> [What this task involves]:
Once you find the line with "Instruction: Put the" in the data below, transcribe exactly each line from there to the line with "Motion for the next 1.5", inclusive, and nothing else. Drop the pictures.

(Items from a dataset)
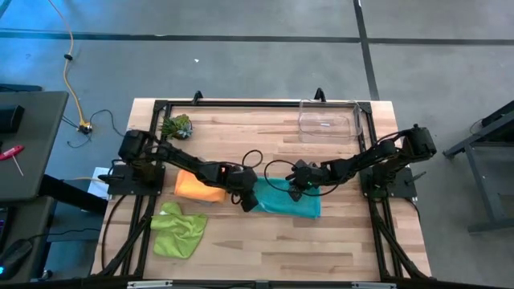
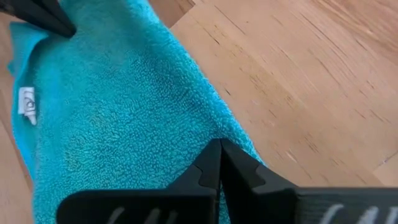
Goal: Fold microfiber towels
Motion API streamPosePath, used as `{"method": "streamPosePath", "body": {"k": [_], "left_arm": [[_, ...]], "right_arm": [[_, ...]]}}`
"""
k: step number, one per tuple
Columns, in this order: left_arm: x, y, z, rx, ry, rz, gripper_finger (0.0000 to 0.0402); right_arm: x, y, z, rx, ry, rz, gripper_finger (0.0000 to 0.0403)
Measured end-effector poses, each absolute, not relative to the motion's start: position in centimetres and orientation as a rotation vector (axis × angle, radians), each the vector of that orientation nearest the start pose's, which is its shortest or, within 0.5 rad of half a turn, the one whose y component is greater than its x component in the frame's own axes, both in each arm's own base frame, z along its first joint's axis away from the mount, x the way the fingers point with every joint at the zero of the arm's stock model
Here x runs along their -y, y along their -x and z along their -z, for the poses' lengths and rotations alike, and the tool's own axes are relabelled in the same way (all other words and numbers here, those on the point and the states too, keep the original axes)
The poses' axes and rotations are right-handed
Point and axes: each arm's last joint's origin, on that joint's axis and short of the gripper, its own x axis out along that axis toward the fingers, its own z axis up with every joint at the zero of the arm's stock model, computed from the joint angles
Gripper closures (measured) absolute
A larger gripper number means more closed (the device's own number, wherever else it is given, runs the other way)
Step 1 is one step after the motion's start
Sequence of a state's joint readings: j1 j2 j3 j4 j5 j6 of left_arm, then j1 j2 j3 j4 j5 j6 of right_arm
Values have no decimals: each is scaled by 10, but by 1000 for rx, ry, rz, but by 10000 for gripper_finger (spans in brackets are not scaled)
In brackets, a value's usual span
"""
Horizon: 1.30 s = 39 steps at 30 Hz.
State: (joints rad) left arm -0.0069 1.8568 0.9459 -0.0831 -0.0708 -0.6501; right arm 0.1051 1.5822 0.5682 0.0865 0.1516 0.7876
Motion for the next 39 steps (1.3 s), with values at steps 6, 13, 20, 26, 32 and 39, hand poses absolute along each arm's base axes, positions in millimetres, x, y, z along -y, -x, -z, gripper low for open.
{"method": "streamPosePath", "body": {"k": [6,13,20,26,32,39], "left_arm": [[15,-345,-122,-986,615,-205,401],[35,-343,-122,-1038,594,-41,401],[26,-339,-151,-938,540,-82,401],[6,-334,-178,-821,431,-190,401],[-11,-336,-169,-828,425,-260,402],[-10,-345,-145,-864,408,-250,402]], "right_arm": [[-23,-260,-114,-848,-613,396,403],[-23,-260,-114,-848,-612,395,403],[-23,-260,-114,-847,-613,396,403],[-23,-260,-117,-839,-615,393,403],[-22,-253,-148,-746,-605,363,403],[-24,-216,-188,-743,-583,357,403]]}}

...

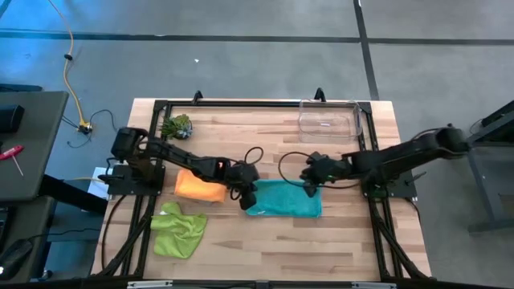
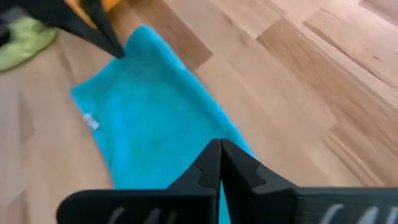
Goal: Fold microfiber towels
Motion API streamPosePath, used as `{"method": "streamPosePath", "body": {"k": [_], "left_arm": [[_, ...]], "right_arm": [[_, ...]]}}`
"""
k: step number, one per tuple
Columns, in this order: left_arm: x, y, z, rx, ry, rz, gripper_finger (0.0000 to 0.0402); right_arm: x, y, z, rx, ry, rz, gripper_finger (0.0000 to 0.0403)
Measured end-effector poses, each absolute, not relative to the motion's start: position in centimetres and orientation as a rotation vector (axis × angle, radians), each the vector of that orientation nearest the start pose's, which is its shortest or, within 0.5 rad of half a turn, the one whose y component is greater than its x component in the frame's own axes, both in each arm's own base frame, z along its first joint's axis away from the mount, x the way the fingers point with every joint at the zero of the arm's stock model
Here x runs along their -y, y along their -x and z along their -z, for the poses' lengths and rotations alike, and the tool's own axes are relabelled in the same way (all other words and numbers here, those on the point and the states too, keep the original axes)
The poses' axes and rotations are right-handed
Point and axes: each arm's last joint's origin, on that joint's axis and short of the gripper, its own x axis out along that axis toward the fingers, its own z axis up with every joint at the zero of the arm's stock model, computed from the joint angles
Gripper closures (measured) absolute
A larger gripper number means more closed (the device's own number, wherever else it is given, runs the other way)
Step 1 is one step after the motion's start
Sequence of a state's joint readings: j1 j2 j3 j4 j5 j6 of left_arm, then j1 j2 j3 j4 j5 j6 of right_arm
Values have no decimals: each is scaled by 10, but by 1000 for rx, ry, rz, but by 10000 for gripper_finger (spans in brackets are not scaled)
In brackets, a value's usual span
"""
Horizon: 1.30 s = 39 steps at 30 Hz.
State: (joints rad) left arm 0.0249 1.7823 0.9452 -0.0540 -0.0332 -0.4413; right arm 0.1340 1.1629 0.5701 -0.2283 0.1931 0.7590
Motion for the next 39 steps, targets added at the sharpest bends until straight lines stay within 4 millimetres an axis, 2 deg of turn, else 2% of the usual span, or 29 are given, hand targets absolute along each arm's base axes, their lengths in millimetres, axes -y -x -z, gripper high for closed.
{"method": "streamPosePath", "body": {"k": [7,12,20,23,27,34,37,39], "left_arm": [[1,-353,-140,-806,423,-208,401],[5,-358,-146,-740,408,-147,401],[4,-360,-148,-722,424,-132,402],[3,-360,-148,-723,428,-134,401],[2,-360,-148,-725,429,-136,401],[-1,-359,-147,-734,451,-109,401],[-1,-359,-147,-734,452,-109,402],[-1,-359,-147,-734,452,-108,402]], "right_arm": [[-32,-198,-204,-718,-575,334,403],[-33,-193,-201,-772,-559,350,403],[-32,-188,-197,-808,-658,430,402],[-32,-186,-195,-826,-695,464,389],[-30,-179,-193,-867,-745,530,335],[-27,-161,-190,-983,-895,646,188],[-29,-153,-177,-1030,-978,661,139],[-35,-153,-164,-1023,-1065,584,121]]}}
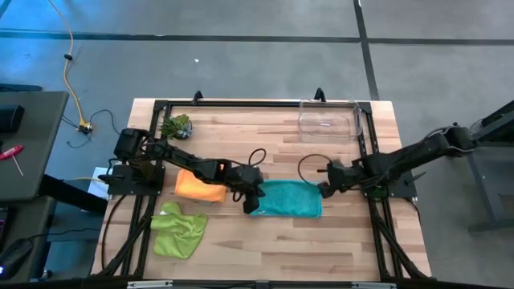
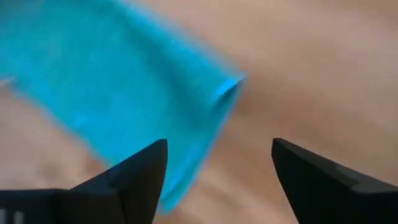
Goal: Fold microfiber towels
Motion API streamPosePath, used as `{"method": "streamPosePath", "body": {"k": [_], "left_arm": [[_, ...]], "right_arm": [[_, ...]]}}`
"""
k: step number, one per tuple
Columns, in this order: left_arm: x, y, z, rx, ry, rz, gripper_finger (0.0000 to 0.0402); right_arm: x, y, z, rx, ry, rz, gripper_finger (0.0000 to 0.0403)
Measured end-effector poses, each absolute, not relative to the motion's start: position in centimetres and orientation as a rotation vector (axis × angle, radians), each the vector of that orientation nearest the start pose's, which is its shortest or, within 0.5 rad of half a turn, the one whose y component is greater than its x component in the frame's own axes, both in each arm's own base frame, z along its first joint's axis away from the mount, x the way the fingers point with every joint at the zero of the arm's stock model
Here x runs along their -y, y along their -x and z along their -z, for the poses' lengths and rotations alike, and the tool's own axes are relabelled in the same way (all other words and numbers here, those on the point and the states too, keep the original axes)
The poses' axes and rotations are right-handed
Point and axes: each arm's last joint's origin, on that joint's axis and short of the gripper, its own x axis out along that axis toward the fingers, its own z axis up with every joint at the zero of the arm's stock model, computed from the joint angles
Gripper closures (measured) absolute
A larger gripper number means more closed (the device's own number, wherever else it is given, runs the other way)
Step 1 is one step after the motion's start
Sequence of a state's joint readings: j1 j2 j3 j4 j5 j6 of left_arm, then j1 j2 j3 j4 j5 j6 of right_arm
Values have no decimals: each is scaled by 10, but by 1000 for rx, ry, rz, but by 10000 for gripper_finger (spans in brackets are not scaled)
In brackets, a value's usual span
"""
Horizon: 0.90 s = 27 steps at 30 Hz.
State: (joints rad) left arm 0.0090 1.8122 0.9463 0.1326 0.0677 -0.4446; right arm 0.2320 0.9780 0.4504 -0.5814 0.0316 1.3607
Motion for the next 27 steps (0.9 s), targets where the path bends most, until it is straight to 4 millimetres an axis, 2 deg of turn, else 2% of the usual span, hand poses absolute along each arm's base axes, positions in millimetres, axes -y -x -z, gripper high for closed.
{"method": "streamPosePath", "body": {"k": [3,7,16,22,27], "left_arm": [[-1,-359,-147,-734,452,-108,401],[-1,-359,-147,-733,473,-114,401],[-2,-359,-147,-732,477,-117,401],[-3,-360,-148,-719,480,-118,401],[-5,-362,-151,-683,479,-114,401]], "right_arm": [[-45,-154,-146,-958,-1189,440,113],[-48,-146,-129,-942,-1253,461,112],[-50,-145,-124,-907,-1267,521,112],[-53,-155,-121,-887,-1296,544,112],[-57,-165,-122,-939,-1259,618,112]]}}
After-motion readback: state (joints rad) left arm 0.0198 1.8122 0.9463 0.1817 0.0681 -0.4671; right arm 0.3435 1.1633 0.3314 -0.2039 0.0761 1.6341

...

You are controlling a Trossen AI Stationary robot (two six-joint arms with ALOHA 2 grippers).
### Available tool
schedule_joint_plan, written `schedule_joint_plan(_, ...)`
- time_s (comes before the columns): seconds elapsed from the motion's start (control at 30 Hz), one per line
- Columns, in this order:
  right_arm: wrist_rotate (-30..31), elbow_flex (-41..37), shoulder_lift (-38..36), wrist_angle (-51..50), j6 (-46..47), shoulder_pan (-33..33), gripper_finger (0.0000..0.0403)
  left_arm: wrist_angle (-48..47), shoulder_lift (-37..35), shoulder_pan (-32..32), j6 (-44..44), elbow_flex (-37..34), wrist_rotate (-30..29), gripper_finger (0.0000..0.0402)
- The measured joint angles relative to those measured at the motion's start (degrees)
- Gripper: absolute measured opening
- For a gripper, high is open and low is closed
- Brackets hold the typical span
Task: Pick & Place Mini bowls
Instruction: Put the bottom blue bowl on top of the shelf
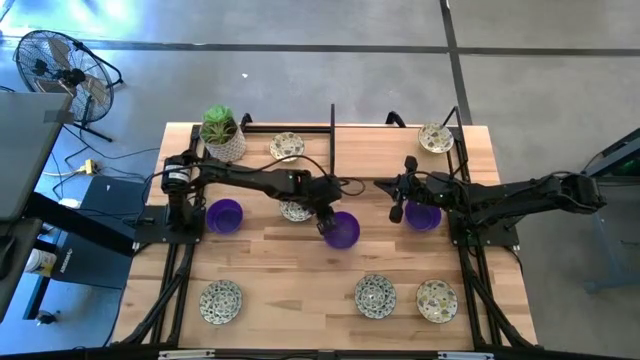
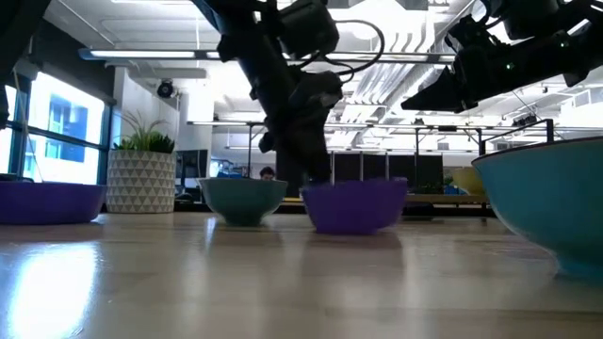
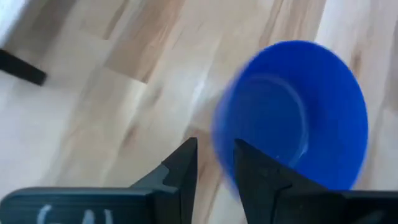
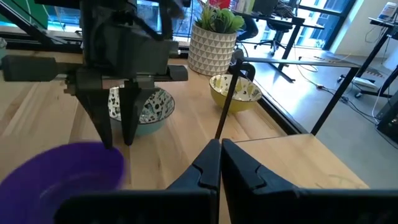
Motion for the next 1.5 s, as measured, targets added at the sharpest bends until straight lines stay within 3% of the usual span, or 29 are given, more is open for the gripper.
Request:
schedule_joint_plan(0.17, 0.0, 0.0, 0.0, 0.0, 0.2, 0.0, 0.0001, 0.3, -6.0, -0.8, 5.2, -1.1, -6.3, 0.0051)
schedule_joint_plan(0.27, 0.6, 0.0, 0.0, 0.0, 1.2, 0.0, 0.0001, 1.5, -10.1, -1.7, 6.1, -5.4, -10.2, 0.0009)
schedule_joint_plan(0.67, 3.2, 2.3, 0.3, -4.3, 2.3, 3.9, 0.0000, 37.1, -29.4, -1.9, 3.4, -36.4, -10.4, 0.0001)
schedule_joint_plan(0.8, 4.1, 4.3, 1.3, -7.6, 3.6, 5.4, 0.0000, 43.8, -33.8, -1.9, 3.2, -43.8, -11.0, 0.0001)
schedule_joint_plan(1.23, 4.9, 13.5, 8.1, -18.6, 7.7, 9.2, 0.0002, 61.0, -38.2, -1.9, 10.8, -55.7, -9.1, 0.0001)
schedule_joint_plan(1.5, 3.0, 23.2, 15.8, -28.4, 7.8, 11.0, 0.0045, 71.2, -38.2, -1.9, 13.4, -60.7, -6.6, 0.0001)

> [Exercise answer]:
Instruction: Put the bottom blue bowl on top of the shelf
Motion for the next 1.5 s, as measured, targets added at the sharpest bends until straight lines stay within 3% of the usual span, or 29 are given, more is open for the gripper.

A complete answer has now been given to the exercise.